▸ **Instructions for the task**:
Each line starting at the one that contains "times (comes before" and ending at the one that contains "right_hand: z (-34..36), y" must be returned exactly, and the rest of the listing is left out.
+++
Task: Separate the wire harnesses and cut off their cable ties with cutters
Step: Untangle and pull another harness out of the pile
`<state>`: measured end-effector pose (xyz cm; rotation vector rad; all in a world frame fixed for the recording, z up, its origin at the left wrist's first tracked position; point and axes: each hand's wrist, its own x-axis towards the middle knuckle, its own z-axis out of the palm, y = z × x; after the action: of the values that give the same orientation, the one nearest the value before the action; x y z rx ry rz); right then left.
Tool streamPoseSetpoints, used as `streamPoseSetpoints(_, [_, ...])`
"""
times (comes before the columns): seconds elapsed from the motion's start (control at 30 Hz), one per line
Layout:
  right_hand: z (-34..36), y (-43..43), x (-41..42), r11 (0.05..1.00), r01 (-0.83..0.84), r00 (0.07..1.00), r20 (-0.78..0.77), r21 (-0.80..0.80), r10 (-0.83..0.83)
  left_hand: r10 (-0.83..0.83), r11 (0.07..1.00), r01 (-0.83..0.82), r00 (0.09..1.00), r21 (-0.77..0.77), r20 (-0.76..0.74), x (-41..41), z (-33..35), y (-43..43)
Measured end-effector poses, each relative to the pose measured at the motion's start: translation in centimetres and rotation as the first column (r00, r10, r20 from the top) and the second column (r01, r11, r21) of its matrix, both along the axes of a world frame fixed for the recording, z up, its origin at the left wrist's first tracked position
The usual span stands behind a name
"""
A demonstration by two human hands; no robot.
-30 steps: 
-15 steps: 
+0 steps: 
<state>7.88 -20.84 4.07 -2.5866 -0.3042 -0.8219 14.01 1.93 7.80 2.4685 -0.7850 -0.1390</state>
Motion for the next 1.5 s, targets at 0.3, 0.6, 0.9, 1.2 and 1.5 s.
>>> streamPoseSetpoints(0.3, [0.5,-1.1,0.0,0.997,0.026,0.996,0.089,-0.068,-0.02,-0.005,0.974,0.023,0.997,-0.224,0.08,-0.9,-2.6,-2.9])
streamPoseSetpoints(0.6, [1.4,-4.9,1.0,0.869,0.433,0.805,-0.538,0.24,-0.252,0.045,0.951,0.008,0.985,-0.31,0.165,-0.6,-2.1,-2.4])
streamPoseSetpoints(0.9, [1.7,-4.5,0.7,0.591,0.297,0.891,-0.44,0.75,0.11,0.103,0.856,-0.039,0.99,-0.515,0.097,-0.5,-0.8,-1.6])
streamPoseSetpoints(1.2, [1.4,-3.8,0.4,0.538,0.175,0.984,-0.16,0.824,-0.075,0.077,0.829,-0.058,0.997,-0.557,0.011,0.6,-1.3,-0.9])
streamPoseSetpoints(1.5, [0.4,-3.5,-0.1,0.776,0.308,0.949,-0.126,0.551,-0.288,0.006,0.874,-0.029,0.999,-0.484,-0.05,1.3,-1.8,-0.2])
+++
▸ **Answer to the problem**:
times (comes before the columns): seconds elapsed from the motion's start (control at 30 Hz), one per line
Layout:
  right_hand: z (-34..36), y (-43..43), x (-41..42), r11 (0.05..1.00), r01 (-0.83..0.84), r00 (0.07..1.00), r20 (-0.78..0.77), r21 (-0.80..0.80), r10 (-0.83..0.83)

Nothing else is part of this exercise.